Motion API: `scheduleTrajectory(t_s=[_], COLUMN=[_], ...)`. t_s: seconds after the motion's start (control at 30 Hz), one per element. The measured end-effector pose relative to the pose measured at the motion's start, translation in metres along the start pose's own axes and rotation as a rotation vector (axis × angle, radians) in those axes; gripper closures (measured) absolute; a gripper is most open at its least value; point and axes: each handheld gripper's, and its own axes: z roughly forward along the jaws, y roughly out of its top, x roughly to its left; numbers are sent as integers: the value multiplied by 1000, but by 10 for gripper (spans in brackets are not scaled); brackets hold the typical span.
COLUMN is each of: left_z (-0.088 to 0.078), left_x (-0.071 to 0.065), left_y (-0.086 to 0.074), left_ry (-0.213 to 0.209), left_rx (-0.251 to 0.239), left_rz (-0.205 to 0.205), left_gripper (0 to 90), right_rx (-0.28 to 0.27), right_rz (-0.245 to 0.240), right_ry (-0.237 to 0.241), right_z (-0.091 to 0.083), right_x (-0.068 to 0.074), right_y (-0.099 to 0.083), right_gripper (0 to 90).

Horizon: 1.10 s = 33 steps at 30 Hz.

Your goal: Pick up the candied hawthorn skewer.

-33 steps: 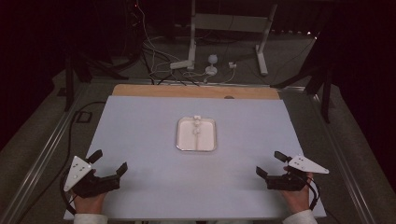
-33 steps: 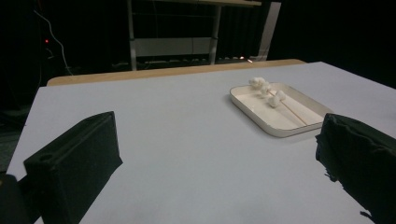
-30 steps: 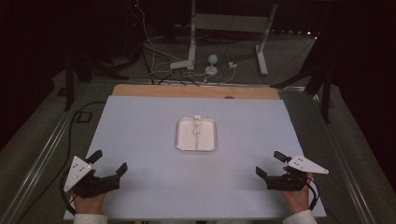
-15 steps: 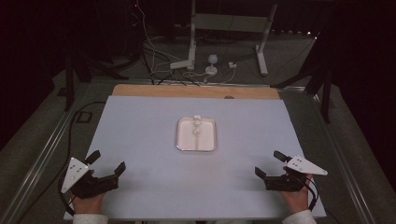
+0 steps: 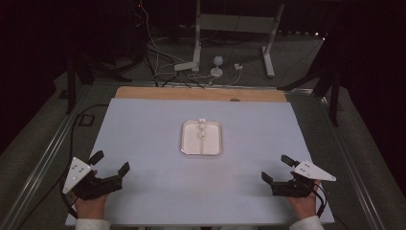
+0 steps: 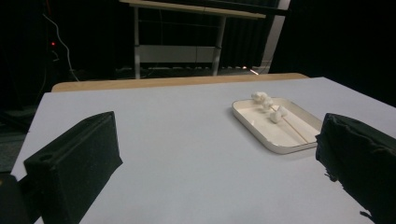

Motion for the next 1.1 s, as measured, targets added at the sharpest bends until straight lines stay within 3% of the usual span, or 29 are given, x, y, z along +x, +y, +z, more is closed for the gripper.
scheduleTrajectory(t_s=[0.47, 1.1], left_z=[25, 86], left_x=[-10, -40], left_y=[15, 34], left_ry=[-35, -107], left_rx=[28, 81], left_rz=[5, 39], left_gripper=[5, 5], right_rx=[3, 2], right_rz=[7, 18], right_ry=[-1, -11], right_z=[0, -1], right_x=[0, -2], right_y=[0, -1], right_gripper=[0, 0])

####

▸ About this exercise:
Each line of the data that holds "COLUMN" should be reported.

▸ Solution for this task:
Motion API: `scheduleTrajectory(t_s=[_], COLUMN=[_], ...)`. t_s: seconds after the motion's start (control at 30 Hz), one per element. The measured end-effector pose relative to the pose measured at the motion's start, translation in metres along the start pose's own axes and rotation as a rotation vector (axis × angle, radians) in those axes; gripper closures (measured) absolute; a gripper is most open at its least value; point and axes: each handheld gripper's, and its own axes: z roughly forward along the jaws, y roughly out of its top, x roughly to its left; numbers are sent as integers: the value multiplied by 1000, but by 10 for gripper (spans in brackets are not scaled); brackets hold the typical span.
COLUMN is each of: left_z (-0.088 to 0.078), left_x (-0.071 to 0.065), left_y (-0.086 to 0.074), left_ry (-0.213 to 0.209), left_rx (-0.251 to 0.239), left_rz (-0.205 to 0.205), left_gripper (0 to 90), right_rx (-0.28 to 0.27), right_rz (-0.245 to 0.240), right_ry (-0.237 to 0.241), right_z (-0.091 to 0.083), right_x (-0.068 to 0.074), right_y (-0.099 to 0.083), right_gripper (0 to 90).

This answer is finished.